Waste Reduction: Opting for materials that are durable, reusable, or recyclable can minimize waste generation during construction, operation, and eventual demolition of a building. This can help reduce the amount of waste that ends up in landfills and promote a circular economy approach where there is no loss or disposal of materials, and all ingredients are fed back into the cycles to be fully re-used.
Indoor Air Quality The importance of material selections with regards to VOCs can’t be overemphasized, because even norminally “neutral” materials like wood surfaces can emit VOCs (e.g. formaldehyde). Laquers, finishes and paints as well asadhesives and artifical organisc materials (plastics, foams, etc.) can be VOC sources.

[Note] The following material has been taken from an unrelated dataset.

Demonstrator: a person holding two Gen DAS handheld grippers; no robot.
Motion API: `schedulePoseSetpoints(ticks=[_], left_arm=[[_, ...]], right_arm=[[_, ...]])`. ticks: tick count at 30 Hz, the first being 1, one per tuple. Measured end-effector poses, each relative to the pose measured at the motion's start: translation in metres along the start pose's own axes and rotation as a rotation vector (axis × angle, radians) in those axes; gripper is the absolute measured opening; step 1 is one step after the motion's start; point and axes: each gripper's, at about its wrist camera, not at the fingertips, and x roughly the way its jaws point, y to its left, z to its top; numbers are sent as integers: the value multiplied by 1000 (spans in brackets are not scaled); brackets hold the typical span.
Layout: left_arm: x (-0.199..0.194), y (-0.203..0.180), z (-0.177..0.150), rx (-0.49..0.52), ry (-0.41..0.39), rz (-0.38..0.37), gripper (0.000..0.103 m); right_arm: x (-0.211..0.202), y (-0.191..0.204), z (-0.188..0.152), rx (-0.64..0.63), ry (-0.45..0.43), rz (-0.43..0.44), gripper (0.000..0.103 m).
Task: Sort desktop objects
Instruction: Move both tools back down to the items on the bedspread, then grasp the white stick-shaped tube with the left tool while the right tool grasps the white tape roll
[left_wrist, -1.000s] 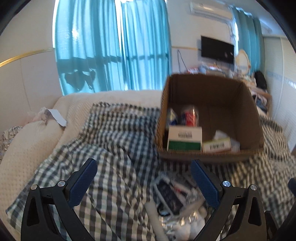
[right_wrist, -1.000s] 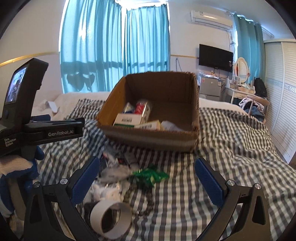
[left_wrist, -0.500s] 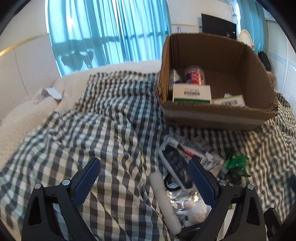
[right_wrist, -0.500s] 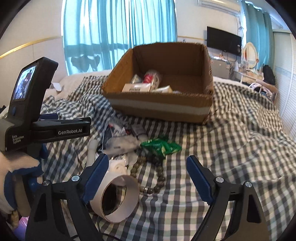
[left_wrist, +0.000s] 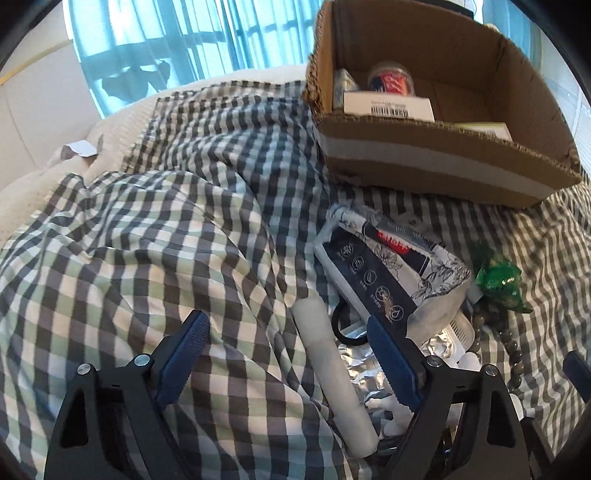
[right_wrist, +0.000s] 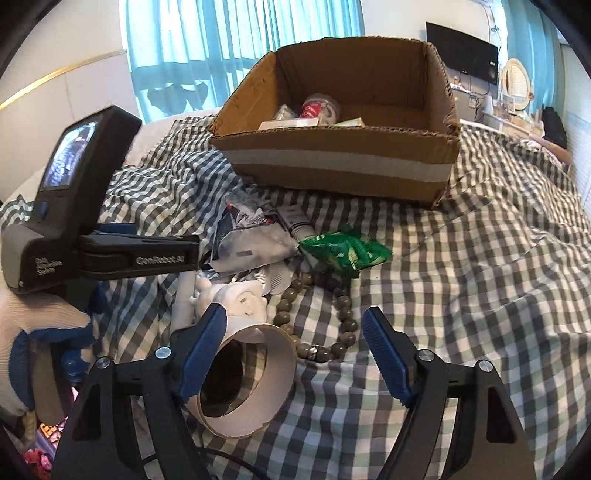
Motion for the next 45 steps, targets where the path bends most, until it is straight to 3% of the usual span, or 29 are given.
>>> schedulePoseSetpoints(ticks=[3, 7, 11, 14, 16, 19, 24, 28, 29, 31, 33, 38, 45], left_arm=[[6, -4, -3, 21, 22, -6, 85], [15, -9, -2, 44, 59, -41, 66], [32, -16, -4, 58, 123, -93, 65], [35, -14, -3, 41, 136, -113, 63], [35, -13, -4, 33, 140, -138, 44], [35, -10, -4, 23, 141, -141, 33], [33, -5, -4, 10, 137, -137, 23], [29, -1, -4, 4, 130, -144, 17], [29, 1, -3, -2, 127, -149, 16], [25, 5, -3, -12, 116, -159, 0], [21, 5, -1, -15, 118, -201, 0], [8, 2, 2, 5, 88, -206, 0], [-4, 5, 4, -12, 97, -214, 0]], right_arm=[[1, 2, -1, 2, 12, 27, 71], [5, 6, -2, -2, 31, 65, 64], [11, 11, -2, 0, 53, 108, 60], [14, 13, -1, -3, 62, 140, 49], [15, 16, 0, -7, 66, 159, 43], [17, 15, 0, -7, 64, 160, 40], [15, 18, 1, -22, 52, 163, 14], [12, 22, 1, -45, 42, 153, 0], [12, 21, 0, -43, 38, 153, 0], [10, 20, 0, -36, 34, 154, 0], [8, 19, 0, -30, 19, 149, 0], [-5, 13, 5, -16, -31, 138, 0], [-4, -1, -3, 97, 42, 184, 0]])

Another aspect is the social treatment of the earth. If resources are exploited in a way with minimal or no negative impact on the environment or, even better, the use of materials which can be gained without destroying nature, these approaches should take precedence. This avoids the problem that individuals have to live in an environment that was sacrificed due to sourcing for people far away.
Social Considerations: Material selection can also address social aspects, such as labor rights, human health, and community welfare. Choosing materials produced in a socially responsible manner, such as those with fair labor practices, locally sourced materials, or materials that promote social equity and community engagement, can contribute to the social sustainability of a building project, and promote positive social impacts. Another aspect is the social treatment of the earth. If resources are exploited in a way with minimal or no negative impact on the environment or, even better, the use of materials which can be gained without destroying nature, these approaches should take precedent. This avoids the problem that people have to live in an environment that was sacrificed due to sourcing for other people living far away.
Making informed material selections is a crucial aspect of green building practices that contribute to creating environmentally responsible and sustainable construction projects.